CRACK! That sound is your favorite record being crushed. Shed no tears thanks to a new optical scanning technique can pull the audio off the fragments with ease.
Carl Haber and Earl Cornell, the restoration specialist, used a hardware/software system called IRENE/3D to captures sound direct from any disc in any condition. What IRENE/3D does is take high resolution images of the broken disc while spinning and removes the errors of the damaged disc or cylinders. They then mimic the stylus as it moved over to the media, on a computer, reproducing the originally recorded voices.
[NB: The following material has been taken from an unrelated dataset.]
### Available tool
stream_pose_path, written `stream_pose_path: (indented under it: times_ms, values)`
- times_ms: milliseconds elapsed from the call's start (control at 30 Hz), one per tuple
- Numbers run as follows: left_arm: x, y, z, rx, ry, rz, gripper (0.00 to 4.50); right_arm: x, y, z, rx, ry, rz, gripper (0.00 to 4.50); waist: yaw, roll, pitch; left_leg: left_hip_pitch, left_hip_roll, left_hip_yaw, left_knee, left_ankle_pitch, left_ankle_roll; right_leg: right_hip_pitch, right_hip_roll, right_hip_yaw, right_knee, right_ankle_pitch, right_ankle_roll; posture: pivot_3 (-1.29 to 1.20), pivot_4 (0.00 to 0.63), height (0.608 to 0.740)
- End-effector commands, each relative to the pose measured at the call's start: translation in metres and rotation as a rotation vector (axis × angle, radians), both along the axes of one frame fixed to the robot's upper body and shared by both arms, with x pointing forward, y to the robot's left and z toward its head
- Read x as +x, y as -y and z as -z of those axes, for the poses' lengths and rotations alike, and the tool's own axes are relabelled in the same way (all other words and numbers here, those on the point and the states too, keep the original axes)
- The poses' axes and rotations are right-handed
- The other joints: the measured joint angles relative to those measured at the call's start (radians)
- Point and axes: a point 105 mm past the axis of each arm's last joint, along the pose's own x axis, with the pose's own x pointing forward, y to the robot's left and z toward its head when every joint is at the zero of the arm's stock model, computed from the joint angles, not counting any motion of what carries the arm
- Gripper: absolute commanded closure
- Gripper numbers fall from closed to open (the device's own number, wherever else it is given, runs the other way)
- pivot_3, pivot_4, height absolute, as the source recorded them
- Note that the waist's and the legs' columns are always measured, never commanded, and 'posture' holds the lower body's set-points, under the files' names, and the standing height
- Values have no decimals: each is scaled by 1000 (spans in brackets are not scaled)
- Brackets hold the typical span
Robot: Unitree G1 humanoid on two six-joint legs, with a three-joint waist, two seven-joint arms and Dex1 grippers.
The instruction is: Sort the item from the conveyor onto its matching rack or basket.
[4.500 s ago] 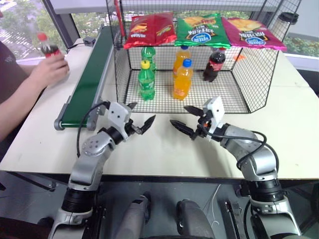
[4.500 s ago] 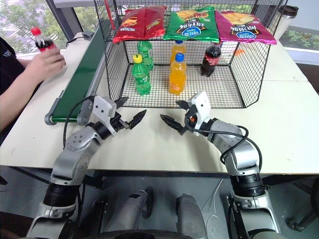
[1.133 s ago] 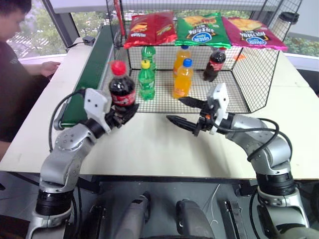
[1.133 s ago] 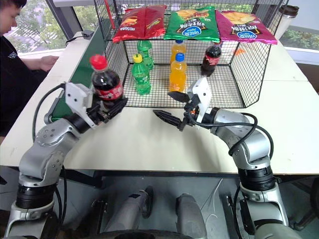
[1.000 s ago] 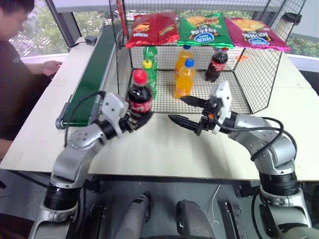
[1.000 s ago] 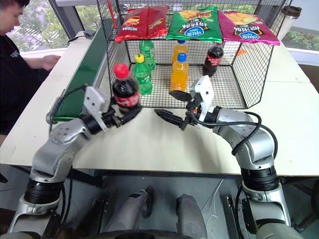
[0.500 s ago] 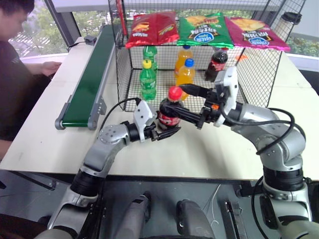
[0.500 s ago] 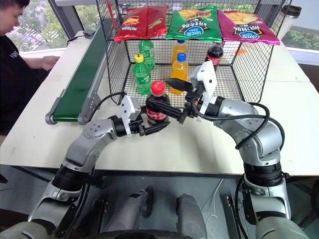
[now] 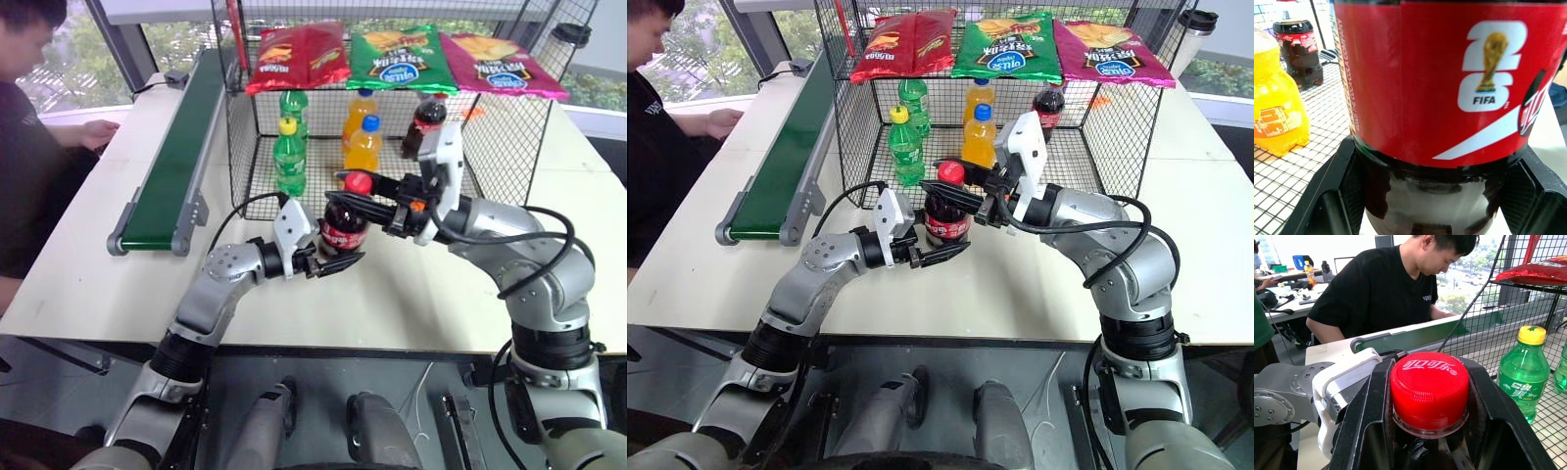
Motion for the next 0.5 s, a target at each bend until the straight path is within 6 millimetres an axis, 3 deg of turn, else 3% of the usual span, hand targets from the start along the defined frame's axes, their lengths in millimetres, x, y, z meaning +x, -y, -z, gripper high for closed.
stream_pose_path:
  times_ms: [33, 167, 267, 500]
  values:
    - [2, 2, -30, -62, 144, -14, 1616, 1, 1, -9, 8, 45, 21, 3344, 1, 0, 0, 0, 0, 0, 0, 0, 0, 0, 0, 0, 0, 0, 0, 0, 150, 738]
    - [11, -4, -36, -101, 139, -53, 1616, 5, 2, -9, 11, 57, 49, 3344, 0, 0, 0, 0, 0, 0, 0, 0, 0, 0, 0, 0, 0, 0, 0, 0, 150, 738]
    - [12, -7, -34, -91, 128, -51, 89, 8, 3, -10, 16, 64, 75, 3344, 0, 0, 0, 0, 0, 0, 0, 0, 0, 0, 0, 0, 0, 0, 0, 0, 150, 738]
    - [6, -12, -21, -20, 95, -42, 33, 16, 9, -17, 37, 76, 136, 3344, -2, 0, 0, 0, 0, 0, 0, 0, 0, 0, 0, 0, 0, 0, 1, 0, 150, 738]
At Berkeley National Laboratory, the software was used to scan a 125 year old recordings from Alexander Graham Bell, (cousin) Chichester Bell, and Charles Sumner Tainter. The disc, along with 200 others, were sent to the Smithsonian Institute in Washington. However, a way to play them did not accompany the recordings. Over time the glass and wax recording began to crack and crumble. (So much for safekeeping).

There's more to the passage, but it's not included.